# [WHAT IS REQUIRED]
Restate each line of the listing exactly, without carrying over any pictures.
Content starts
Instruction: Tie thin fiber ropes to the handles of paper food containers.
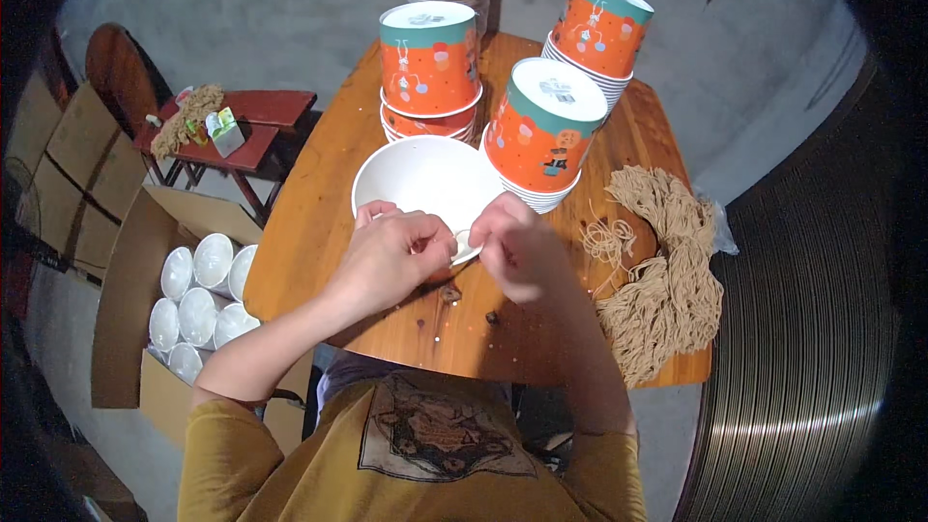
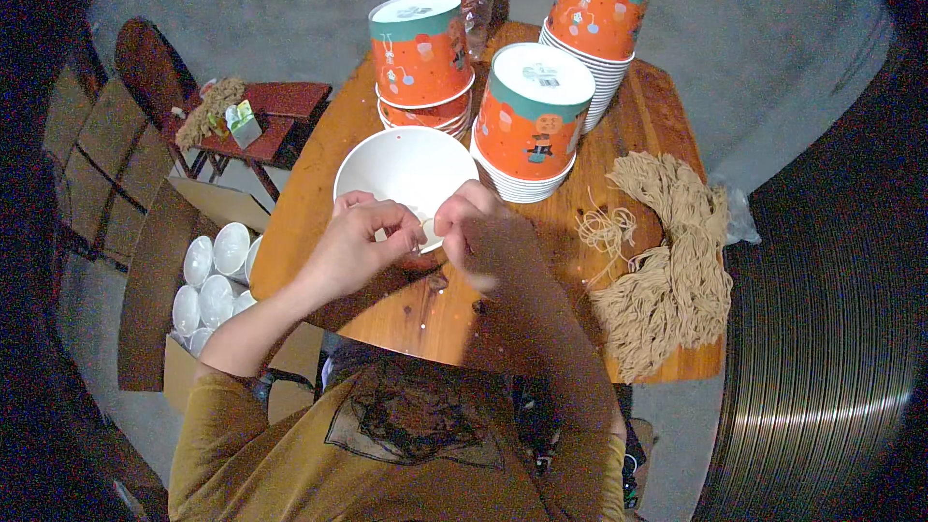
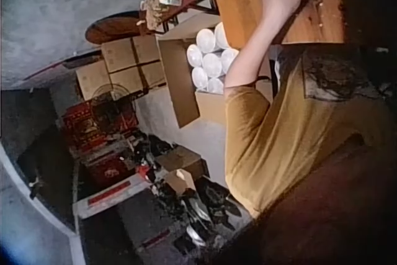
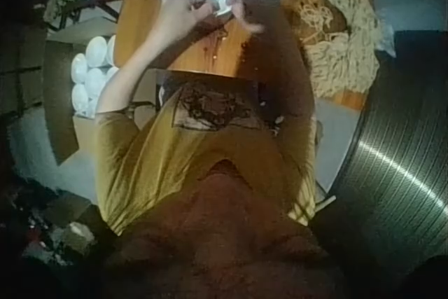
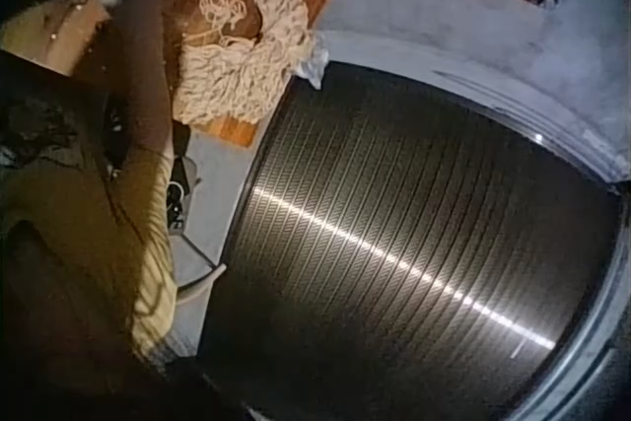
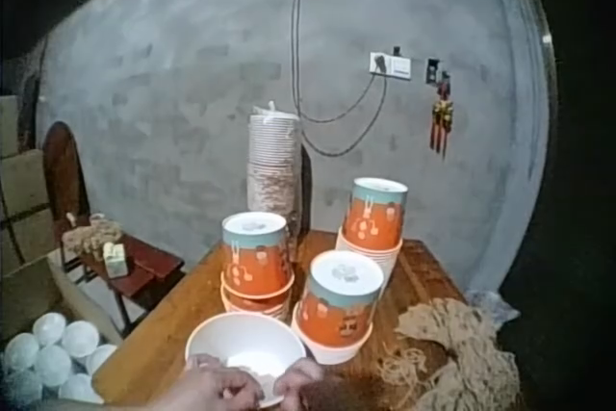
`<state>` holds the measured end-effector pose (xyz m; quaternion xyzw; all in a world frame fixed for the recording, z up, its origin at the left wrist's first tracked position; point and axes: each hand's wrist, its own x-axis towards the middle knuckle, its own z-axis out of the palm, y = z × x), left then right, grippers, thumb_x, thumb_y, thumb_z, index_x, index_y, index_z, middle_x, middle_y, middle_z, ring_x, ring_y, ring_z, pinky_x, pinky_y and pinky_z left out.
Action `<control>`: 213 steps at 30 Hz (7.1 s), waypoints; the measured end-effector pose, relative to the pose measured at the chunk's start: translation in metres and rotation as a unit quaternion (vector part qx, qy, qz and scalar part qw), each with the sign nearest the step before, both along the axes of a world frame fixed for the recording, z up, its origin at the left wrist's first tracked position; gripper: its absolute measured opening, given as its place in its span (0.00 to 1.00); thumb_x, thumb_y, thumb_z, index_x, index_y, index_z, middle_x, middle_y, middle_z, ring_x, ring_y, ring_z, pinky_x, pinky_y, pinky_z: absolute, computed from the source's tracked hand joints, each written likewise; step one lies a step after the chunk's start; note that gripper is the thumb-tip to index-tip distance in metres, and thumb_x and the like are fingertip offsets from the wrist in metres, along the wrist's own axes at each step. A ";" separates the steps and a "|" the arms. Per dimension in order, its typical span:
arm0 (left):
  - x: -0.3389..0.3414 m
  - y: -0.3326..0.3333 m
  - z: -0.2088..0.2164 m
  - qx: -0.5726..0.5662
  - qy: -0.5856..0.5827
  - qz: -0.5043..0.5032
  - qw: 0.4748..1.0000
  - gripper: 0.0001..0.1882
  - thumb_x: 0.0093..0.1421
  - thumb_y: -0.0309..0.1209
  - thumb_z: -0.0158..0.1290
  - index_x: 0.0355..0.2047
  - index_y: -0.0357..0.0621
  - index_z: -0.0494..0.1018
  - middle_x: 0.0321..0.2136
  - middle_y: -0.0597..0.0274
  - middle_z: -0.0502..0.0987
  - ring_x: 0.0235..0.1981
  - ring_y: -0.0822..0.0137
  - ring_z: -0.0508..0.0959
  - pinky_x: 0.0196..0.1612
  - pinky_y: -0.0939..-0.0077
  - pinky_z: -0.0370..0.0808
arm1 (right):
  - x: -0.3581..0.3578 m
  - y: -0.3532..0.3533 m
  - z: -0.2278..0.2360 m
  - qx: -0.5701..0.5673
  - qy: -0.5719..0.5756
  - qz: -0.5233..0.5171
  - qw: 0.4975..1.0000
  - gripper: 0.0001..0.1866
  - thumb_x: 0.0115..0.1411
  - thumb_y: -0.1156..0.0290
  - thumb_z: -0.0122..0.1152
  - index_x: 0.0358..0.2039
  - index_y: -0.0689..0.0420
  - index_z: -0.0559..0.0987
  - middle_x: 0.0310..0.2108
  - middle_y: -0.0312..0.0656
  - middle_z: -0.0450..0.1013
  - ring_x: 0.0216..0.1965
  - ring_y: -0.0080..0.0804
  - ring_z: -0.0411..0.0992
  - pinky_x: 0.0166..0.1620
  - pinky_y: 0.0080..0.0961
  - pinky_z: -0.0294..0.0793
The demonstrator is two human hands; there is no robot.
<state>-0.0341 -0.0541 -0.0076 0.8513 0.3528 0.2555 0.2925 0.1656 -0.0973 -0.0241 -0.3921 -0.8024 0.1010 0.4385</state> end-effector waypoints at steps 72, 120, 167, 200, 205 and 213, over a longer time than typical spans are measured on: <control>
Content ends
# [ANSWER BOX]
Instruction: Tie thin fiber ropes to the handles of paper food containers.
`<state>` holds the measured end-effector pose (xyz m; quaternion xyzw; all in a world frame fixed for the recording, z up, its origin at the left wrist's first tracked position; point and axes: each hand's wrist, its own x-axis towards the middle knuckle, its own z-axis out of the palm, y = z × x), left then right, grippers, thumb_x, thumb_y, thumb_z, index_x, index_y, index_z, middle_x, middle_y, middle_z, ring_x, ring_y, ring_z, pinky_x, pinky_y and pinky_z left out.
Action `<control>`: 213 steps at 30 Hz (7.1 s), waypoints; the measured end-effector pose, relative to the pose measured at the chunk's start: translation in metres and rotation as a unit quaternion (vector part qx, qy, qz and scalar part qw), each with the sign nearest the step before, both along the axes of a world frame fixed for the recording, z up, its origin at the left wrist's first tracked position; gripper: its absolute measured opening, given as its place in its span (0.00 to 1.00); thumb_x, thumb_y, thumb_z, index_x, index_y, index_z, middle_x, middle_y, middle_z, ring_x, ring_y, ring_z, pinky_x, pinky_y, pinky_z: absolute, computed from the source's tracked hand joints, each written likewise; step one lies a step after the chunk's start; note that gripper is the thumb-tip to index-tip distance in metres, and thumb_x and the like are fingertip offsets from the wrist in metres, along the wrist's own axes at each step. A ";" separates the steps and a "|" the arms. Per dimension in order, its typical span:
arm0 (left):
  - x: -0.3389..0.3414 m
  - y: -0.3326..0.3333 m
  - z: -0.2088..0.2164 m
  - qx: -0.5726..0.5662
  - qy: -0.5856..0.5827
  - qz: -0.5043..0.5032
  - qw: 0.4748..1.0000
  - gripper: 0.0001..0.1882
  - thumb_x: 0.0093..0.1421
  - thumb_y: -0.0309..0.1209
  - thumb_z: -0.0158..0.1290
  - index_x: 0.0355..0.2047
  - index_y: -0.0357..0.0621
  - index_z: -0.0494..0.1018
  - middle_x: 0.0321..0.2136
  - middle_y: -0.0597..0.0274
  - middle_z: -0.0502..0.0987
  - ring_x: 0.0235..0.1981
  - ring_y: -0.0822..0.0137
  - ring_z: -0.0508..0.0959
  - pinky_x: 0.0196..0.1612
  - pinky_y: -0.0939..-0.0077
  - pinky_z: -0.0370..0.0808
arm1 (right):
  - x: -0.3581..0.3578 m
  - y: -0.3532..0.3533 m
  - z: -0.2278..0.2360 m
  - qx: -0.5701..0.5673
  - qy: -0.5719..0.5756
  - qz: -0.5233..0.5171
  - qw: 0.4975..1.0000
  - gripper: 0.0001..0.1866
  - thumb_x: 0.0115..0.1411
  - thumb_y: -0.1156..0.0290
  - thumb_z: -0.0122..0.1152
  - index_x: 0.0358..0.2039
  - index_y: -0.0689..0.0420
  - index_z: -0.0559..0.0987
  - middle_x: 0.0310..0.2108
  - middle_y: -0.0312..0.0656
  - middle_z: -0.0450..0.1013
  - ring_x: 0.0216..0.1965
  - ring_y: -0.0080..0.0804
  - ring_z: -0.0411..0.0992
  - pinky_x: 0.0166..0.1620
  - pinky_y: 0.0080..0.0961
  - pinky_z: -0.0294..0.0793
The demonstrator is two human hands; there is no robot.
<state>-0.0341 -0.0541 -0.0076 0.8513 0.3528 0.2555 0.2925 0.1656 -0.0973 -0.0241 -0.3921 -0.8024 0.1010 0.4385</state> end-effector waypoints at steps 72, 120, 167, 200, 205 and 213, over a longer time than typical spans are measured on: <control>

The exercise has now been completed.